Loin d’avoir renoncé à une révision constitutionnelle réprouvée de toutes parts par les Centrafricains, le pouvoir de Bangui fait feu de tous bois pour briser les obstacles qui l’empêchent encore de concrétiser sa volonté de se maintenir après le terme constitutionnel des mandats présidentiel et de Député. Dans cet esprit, le Président de la République lui-même a, dès son récent retour de Kinshasa, commandé à des Professeurs d’Université béninois une étude tendant, notamment, à démontrer que notre Assemblée Nationale est compétente pour procéder à la révision de notre Constitution. Cette étude, réalisée par des collègues que je connais bien et qui me connaissent bien, mais qui signent sous le pseudonyme « J. De Londres, Versailles », est intitulée « De la compétence de l’Assemblée Nationale en matière de révision constitutionnelle : opinion dissidente ». Elle est manifestement destinée à neutraliser la note d’Amicus Curiae dont j’ai saisi notre Cour constitutionnelle le 14 avril de cette année. Cette étude appelle de ma part la mise au point suivante, sachant que je me réserve d’engager par ailleurs le fer au fond avec ces « pseudo », par une publication en bonne et due forme dans une revue juridique de référence :

1.Il est choquant de voir que nos autorités au plus haut sommet de l’État persistent à faire recours à des mercenaires, mercenaires juridiques en l’occurrence, pour le traitement des problématiques fondamentales de notre pays, et de s’appuyer ainsi sur des étrangers pour essayer de valider a posteriori ce qui est rejeté par les citoyens de notre pays. Les Centrafricains doivent savoir que ceux qui sont ainsi appelés au secours par le Président Touadéra pour justifier le tripatouillage de notre Constitution sont ceux-là même qui, dans leur propre pays, le Bénin, se sont élevés, au nom de l’État de Droit, contre la révision de la Constitution de leur pays par le Président Patrice Talon et s’élèvent encore contre certaines actions présidentielles qu’ils jugent attentatoires à leur Loi fondamentale. Mes compatriotes doivent savoir aussi que c’est avec l’argent public, notre argent, que le service de ces mercenaires est payé, et grassement payé.

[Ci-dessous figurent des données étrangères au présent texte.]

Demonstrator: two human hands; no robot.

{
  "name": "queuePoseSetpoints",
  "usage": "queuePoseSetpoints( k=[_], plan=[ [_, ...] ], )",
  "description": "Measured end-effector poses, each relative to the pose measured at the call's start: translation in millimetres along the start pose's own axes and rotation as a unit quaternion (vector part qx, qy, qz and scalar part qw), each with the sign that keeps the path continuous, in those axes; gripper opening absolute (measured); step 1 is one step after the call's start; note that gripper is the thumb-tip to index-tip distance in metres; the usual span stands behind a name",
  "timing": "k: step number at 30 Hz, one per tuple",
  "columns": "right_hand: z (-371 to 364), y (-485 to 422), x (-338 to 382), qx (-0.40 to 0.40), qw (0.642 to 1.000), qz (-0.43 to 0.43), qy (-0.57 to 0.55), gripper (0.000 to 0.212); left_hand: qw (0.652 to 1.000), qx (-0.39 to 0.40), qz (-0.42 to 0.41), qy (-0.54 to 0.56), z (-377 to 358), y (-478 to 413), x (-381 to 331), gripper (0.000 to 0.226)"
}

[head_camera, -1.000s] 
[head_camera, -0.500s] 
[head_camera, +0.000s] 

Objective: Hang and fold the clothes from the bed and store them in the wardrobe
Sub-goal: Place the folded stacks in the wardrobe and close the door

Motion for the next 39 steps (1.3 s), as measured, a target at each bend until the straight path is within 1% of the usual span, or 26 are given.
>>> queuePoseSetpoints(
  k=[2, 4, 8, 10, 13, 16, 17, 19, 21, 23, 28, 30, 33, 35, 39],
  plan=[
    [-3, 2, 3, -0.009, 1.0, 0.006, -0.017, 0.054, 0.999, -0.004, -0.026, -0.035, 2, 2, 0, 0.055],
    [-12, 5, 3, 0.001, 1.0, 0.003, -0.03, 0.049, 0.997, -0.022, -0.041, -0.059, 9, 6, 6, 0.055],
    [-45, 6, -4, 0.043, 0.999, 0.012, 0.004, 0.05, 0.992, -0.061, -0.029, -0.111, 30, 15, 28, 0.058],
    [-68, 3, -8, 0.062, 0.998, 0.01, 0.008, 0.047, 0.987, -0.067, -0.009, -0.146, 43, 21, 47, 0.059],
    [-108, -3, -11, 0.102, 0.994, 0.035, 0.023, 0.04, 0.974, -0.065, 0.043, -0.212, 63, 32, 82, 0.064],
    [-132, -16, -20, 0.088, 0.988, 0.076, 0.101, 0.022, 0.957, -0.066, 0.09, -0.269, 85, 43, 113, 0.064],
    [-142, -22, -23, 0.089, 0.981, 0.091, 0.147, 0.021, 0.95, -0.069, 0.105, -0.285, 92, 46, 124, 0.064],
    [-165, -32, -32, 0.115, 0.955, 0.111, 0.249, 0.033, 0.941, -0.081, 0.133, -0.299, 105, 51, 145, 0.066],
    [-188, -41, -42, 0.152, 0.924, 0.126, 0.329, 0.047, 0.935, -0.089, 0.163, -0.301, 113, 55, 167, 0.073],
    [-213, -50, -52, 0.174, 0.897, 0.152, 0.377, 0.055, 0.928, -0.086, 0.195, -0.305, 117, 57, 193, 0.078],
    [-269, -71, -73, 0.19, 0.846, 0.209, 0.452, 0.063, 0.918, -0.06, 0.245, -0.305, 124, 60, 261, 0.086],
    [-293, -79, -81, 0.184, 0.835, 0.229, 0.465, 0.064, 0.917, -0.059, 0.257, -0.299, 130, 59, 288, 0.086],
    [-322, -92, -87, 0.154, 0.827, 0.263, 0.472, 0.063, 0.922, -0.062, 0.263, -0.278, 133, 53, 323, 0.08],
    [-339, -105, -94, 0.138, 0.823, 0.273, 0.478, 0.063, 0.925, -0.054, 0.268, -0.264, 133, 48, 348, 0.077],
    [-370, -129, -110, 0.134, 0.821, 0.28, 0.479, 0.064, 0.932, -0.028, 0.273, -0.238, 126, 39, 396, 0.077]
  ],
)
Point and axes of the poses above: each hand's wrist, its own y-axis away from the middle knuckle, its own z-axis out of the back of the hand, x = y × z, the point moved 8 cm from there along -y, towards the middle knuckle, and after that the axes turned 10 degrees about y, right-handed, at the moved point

2.Il est malheureux de constater, en tant qu’universitaire, que des collègues qui produisent une opinion juridique ne l’assument pas sous leur propre nom ; et de voir, en tant qu’Africain, Centrafricain, que le complexe vis-à-vis de l’Occident en est encore au point où d’éminents universitaires de notre Continent signent de références laissant à penser qu’ils viennent de France ou du Royaume-Uni, et au point où ils truffent leur étude de références doctrinales et jurisprudentielles exclusivement françaises. Ne leur en déplaise, nous sommes ici en RCA et ce dont nous parlons, à savoir la Constitution, est l’expression de la volonté des Centrafricains.

3.Quiconque prend connaissance de l’étude sur commande de nos « pseudo » constatera que la mauvaise foi massive en est le trait caractéristique – pouvait-on d’ailleurs attendre autre chose de plumes serves, esclaves de l’argent ? –, car enfin, on essaie de concentrer l’attention des Centrafricains sur la voie parlementaire de révision, en faisant comme si elle était l’unique voie. Je le répète et le répèterai encore : selon notre Constitution, le Président de la République, qui est garant du respect de la Constitution (art. 33 de la Constit.), a lui aussi l’initiative en matière de révision de la Loi fondamentale des Centrafricains (art. 151 de la Constit.). Si donc il s’est senti suffisamment concerné pour commander une étude orientée, le Président Touadéra pourrait tout aussi bien présenter lui-même au Peuple Centrafricain un projet de révision. Quand on est responsable, on assume.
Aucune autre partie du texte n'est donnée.